Though the most shameless attempt to ape the genuine article’s greatness are to be found on the silver screen, where the bit players have made a small, bizarre cottage industry of appearing in glorified knockoffs of the best work they ever did. The incompetent, flimsy Meet the Mobsters earned a watch from Sopranos loyalists by virtue of containing a performance from Vincent Curatola, HBO’s former Johnny Sack. Likewise, alleged capo of the Genovese family Danny Provenzano stocked This Thing of Ours, his misbegotten vehicle as writer-director-star, with such Sopranos regulars as Vincent Pastore and Frank Vincent. Having spent most of his working life portraying wiseguys, the latter actor was most likely a boon for the heist film’s obsessive fixation on verisimilitude. He strove to nail every last detail of the lingo and look, and in doing so, let characterization fall by the wayside.
He plays upstart Nicky Santini as troubled by the same dueling obligations as Tony, but his scowling and hunger for power come off as moody sociopathy without a compelling underlying rationale for the behavior. It’s unclear if we’re supposed to admire or sympathize with Nicky, but Provenzano clearly believes that he wins the audience’s favor simply by having to deal with the hassles of family. These failings illustrate a willful refusal to acknowledge the deep soul-sickness percolating just beneath the surface of the Sopranos; to believe Tony is even in the general neighborhood of “awesome” is to not get it.

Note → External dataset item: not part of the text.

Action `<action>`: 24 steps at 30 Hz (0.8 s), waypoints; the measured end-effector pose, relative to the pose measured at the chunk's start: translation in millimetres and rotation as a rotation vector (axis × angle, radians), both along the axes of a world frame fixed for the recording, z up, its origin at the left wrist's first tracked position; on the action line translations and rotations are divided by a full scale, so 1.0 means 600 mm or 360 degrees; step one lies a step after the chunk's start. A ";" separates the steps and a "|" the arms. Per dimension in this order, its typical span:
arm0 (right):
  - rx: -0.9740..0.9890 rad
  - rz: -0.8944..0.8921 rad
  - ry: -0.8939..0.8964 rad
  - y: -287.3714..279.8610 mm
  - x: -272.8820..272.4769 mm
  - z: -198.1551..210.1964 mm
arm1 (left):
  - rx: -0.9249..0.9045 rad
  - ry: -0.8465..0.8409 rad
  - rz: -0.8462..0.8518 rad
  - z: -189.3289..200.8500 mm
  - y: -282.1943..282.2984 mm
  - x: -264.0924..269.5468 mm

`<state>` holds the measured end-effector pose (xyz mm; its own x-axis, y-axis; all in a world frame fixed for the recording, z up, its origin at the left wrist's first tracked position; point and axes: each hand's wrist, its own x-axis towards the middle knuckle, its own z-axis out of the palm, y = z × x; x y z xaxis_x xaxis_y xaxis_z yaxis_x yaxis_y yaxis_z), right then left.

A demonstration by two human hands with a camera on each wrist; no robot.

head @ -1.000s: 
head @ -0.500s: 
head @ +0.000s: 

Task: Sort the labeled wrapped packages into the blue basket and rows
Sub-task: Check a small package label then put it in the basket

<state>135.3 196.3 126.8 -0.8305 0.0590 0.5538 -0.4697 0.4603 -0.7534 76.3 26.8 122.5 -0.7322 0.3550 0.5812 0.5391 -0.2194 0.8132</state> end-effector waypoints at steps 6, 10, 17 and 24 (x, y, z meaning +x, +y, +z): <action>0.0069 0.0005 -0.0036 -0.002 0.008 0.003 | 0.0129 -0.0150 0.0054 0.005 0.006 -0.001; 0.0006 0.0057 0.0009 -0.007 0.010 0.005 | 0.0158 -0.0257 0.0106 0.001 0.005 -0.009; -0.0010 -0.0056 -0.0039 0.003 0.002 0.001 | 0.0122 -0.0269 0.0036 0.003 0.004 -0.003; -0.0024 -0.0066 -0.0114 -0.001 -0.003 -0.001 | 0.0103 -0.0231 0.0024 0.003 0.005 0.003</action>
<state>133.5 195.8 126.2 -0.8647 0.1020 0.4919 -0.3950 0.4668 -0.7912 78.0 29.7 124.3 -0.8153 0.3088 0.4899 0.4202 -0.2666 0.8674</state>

Recent gangster entertainment exemplifies the crucial divide between those that worship The Sopranos and those that worship its main character. Chase’s program was conceived and conducted from start to finish as the exegesis of a man afflicted by chronic unhappiness, whose work in life was to shed the parts of himself he was afraid he didn’t know how to live without. Each of Tony’s therapy sessions launched a mini-broadside against chest-beating masculinity, against face-breaking as unhealthy recreation or backwards self-preservation, against his work as a necessary barrier to true self-actualization. The show cares for Tony and wants him to make progress – why else would America spend years holding its breath for a man with homicidal tendencies to turn over a new leaf – but keeps him at arm’s length.
By no means has Tony rendered mafia fiction a monolith of reverent stupidity. Films such as The Departed and American Gangster have gone their own way, related to Tony only in their sensitivity to the main characters’ vulnerable sides. (Matt Damon’s lace-curtain Irish rat wrestling with erectile dysfunction born from his guilt and self-loathing feels distinctly post-Sopranos.) But film-makers in the lower-rent fringes of the genre took plenty of cues from Chase under the impression that they would come off looking like Tony. In actuality, they bear a stronger resemblance to Matthew Bevilaqua, the Season 1 novice who tried to make a splash by putting out a hit on his superior. He thought respect could simply be taken instead of earned and, for it, he paid with his chest, stomach and head.